We talk for a very long time about the things we did because we belonged to a church that told us when to sit and stand or a family that expected us for Christmas even if we really just wanted to stay home and read by the tree. We talk about sacred vows that can only be sacred if you
really
understand what you are saying, and about how obligations can get in the way of reality. We talk about nakedness and about letting go and about how lumps of fear can grow and turn into patterns of life that control every single thing that we do and say but not how we really feel when we stop to take a look.

“Here I thought I was going to be some brave hero for you and help you on this new life,” she tells me when we finally gather our twisted arms and legs and stand.

“So?” I ask her.

“So I start calling and then I see,” she says, moving her hips in a circle and stretching her hands over her head. A woman unlike my mother. This woman is new. She is.

Then she becomes my mother. She spins me toward the back window, where the garden is in full bloom, in the spot just months ago where I kicked my feet through the dirt when we moved her in and said I doubted if the sun would reach this spot.

“Remember?” she asks now.

“I remember.”

“Your life now, it can be only what you want. Think of where you were three months ago. Think. Oh, sweetheart, isn't this all so great?”

We stay in our circle for a very long time, holding hands and dancing into a place that we both acknowledge will not always be easy, but it will be our place. A place we design and no one else. We agree on that.
It will be our place.

 

 

The house sells in an instant. I am not kidding.

The very first couple who came to see it, not the guys, but the short man and the tall woman, write out a check before they leave the living room.

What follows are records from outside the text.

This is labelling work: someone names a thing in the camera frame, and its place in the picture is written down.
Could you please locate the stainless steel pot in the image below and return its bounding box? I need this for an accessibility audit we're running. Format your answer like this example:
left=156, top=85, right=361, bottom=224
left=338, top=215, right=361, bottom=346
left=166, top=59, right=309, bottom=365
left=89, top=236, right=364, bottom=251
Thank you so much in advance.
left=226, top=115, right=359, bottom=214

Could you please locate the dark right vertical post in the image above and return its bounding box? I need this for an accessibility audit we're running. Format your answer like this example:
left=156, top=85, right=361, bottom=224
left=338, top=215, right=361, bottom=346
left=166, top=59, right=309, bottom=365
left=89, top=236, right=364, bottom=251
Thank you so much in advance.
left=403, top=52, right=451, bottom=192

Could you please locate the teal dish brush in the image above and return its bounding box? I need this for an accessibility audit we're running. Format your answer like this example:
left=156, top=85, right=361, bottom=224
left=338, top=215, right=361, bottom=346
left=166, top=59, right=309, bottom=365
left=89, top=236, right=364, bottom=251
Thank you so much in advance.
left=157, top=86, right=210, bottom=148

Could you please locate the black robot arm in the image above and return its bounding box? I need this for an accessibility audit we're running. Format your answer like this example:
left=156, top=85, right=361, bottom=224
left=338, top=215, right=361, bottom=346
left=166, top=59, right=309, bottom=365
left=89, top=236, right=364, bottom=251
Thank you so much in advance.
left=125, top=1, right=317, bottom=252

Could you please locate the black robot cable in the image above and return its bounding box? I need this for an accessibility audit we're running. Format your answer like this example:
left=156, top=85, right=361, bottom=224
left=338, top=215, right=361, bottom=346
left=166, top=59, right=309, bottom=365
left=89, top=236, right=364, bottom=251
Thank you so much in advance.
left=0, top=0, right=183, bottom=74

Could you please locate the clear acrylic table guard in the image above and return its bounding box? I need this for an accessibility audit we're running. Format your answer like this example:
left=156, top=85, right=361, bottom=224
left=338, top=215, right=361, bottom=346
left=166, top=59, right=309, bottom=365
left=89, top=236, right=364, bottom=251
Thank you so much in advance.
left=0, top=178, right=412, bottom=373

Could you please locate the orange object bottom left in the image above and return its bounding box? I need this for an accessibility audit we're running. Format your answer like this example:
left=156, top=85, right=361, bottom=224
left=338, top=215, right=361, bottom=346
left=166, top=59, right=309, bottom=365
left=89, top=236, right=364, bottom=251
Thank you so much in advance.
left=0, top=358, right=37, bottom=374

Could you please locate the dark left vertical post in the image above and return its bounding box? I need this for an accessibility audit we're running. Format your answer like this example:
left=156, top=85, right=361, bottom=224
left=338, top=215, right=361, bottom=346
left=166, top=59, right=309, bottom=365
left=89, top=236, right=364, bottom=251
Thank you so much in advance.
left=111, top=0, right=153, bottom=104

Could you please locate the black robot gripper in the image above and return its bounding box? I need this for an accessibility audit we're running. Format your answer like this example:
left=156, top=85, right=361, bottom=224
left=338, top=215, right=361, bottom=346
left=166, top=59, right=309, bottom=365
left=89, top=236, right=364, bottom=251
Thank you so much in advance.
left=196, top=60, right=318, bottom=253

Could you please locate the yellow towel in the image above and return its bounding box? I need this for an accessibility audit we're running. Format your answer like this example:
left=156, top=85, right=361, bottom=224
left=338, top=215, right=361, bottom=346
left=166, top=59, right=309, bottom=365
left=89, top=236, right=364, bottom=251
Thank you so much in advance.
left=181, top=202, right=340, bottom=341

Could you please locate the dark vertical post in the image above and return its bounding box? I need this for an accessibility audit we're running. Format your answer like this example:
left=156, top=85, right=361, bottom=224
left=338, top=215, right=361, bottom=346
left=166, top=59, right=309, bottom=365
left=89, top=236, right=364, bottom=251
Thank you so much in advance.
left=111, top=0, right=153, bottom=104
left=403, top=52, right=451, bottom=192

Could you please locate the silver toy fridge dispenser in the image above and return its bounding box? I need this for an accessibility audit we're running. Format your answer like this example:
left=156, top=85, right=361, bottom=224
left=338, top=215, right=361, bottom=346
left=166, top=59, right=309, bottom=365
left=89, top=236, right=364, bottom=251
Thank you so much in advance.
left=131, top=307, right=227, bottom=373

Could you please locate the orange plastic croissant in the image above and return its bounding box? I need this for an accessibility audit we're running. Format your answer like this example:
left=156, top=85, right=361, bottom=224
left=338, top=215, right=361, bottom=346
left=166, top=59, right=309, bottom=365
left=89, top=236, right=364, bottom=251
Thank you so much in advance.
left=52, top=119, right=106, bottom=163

“What?” I say to Golden Dan, the real estate man, who is really Daniel G. Balestreri, a gorgeous Italian man with wide dark eyes who could make me buy back my own home for more than my own asking price.

“They want it. Have cash. Want to know if they can move in . . .”

He hesitates, and I think he might say “tomorrow,” but he doesn't. Two weeks. They are willing to pay an extra $5,000.

“What the hell, Dan—are they your mobster cousins?” Bob asks him as we meet at Dan the Man's office to discuss the offer.

“No, it's the schools.”

“You're kidding?” I say, not realizing all the mothers my age have helped turn this school district into one hot property. Parent volunteers. Great teachers. All the building referendums pass because the voters are terrified of what the mothers might do if there are not enough votes to build the new wing of classrooms or to put in a science lab or to purchase new computers.

“Didn't you know?” Danny asks in total seriousness.

Bob and I look at each other as if we have never heard the word
school.
Nope. We did not know. The house, which cost us $92,000, nets us nearly $400,000. That's what Bob and I will split. I want to run to the bathroom but I cannot move. I may have to wet my pants in front of Dan and Bobby.

“Bob, can you help me get out of there?”

He smiles and nods, but I quickly ask Dan to leave. I want to negotiate one more thing. I will not sign unless Bob agrees to put enough money in an account to pay for Katie's undergraduate schooling and to pay off Shaun's student loans. I really want to start over. I don't want to have to ask Bob for another thing. Ever again. Nothing but maybe a dinner every year or maybe not. We'll see.

He agrees. We settle on a price and write up a contract that he says he will have his banker take care of. Before we let Dan back into his office, I ask Bob for a good-bye hug.

“I can't.”

“No?”

“It's too hard, Meg. It's harder than I thought it would be. I loved you. I need some time. I'll hug you again, I will, but I can't do it now. I just can't.”

Okay. It's all okay. Selling the house is quite a sign, I tell him. It's the end and the beginning and it was—for all those years—it was us. You and I. Bob and Meg and Katie and Shaun. A family. We were not always happy or honest. But we
were.
And we, I tell him softly, holding on to the edge of his sleeve so neither of us will fall, we will always have all those memories and days.